_What the exercise asks:_
Set the data down exactly as it stands, and keep its pictures out.

**********

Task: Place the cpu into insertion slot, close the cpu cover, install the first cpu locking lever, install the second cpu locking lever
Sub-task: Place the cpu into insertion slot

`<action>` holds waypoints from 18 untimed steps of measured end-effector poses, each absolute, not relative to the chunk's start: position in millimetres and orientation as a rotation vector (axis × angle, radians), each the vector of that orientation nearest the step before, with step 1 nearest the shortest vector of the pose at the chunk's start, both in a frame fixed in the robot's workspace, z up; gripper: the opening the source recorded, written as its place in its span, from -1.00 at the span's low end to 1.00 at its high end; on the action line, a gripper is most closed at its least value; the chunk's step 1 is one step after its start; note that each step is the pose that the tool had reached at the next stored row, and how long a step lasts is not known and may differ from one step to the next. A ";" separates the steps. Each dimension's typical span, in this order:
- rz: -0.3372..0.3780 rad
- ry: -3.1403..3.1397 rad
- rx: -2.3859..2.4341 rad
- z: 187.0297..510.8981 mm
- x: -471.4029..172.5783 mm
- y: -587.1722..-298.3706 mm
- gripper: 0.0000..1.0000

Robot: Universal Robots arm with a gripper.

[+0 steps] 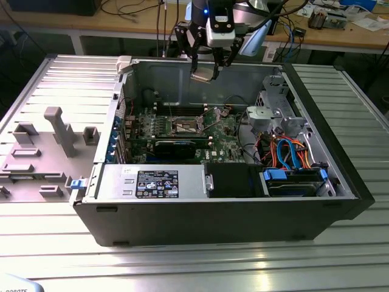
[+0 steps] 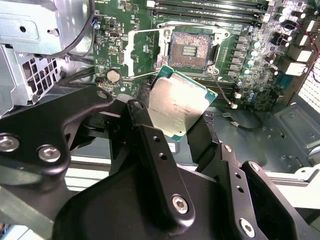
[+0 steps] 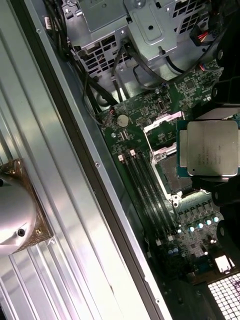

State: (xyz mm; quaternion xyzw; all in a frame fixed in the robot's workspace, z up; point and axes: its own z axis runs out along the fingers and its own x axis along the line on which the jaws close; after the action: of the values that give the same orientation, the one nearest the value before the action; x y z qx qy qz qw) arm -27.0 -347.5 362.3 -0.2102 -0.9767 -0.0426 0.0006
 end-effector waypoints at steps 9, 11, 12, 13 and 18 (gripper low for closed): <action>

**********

_Result of this exercise:_
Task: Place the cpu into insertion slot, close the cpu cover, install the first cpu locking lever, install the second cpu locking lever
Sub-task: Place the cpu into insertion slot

`<action>` holds waypoints from 18 untimed steps of measured end-effector poses, each absolute, not relative to the chunk's start: position in millimetres and orientation as a rotation vector (axis × angle, radians), each the vector of that orientation nearest the step before, with step 1 nearest the shortest vector of the pose at the chunk's start, both in a frame fixed in the robot's workspace, z up; gripper: the opening the source recorded, written as its place in its span, from -1.00 at the span's low end to 1.00 at its high end; on the action line, a gripper is most closed at its least value; the chunk's step 1 is one step after its start; note that each step is the pose that the tool had reached at the next stored row, and how long a step lasts is not known and may differ from one step to the next. A ";" separates the steps. Each dimension's typical span, in this order:
- rz: -0.3372..0.3780 rad
- ry: -3.1403..3.1397 rad
- rx: -2.3859..2.4341 rad
- z: 187.0297..510.8981 mm
- x: -471.4029..172.5783 mm
- y: -587.1722..-298.3706 mm
- gripper: 0.0000..1.0000

Robot: Universal Robots arm with a gripper.

[+0 steps] 
[+0 steps] 
[+0 steps] 

State: (xyz mm; quaternion xyzw; all in a frame fixed in the robot's workspace, z up; point and axes: its own z axis runs out along the fingers and its own x axis along the line on which the jaws close; after the action: of the values that give the same orientation, the one nearest the value before the action; x y z qx qy qz qw) arm -27.0 -347.5 362.3 -0.2102 -0.9767 -0.0426 0.0006
 end-effector waypoints at steps 9, 11, 12, 13 and 18 (gripper low for closed): <action>

This output is finished.